__Data extract__:

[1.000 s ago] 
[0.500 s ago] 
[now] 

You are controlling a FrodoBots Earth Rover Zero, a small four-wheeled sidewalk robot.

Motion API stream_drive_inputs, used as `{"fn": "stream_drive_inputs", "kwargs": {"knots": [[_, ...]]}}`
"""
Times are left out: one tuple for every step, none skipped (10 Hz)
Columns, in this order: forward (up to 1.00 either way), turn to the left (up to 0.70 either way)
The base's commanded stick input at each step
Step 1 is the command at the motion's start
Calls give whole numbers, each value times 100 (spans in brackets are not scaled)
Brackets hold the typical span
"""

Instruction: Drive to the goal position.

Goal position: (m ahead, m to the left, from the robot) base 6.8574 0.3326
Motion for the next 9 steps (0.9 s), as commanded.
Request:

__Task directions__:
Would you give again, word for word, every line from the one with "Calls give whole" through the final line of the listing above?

__Worked solution__:
Calls give whole numbers, each value times 100 (spans in brackets are not scaled)
Brackets hold the typical span
"""

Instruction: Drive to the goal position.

Goal position: (m ahead, m to the left, from the robot) base 6.8574 0.3326
Motion for the next 9 steps (0.9 s), as commanded.
Request:

Nothing more belongs to the answer.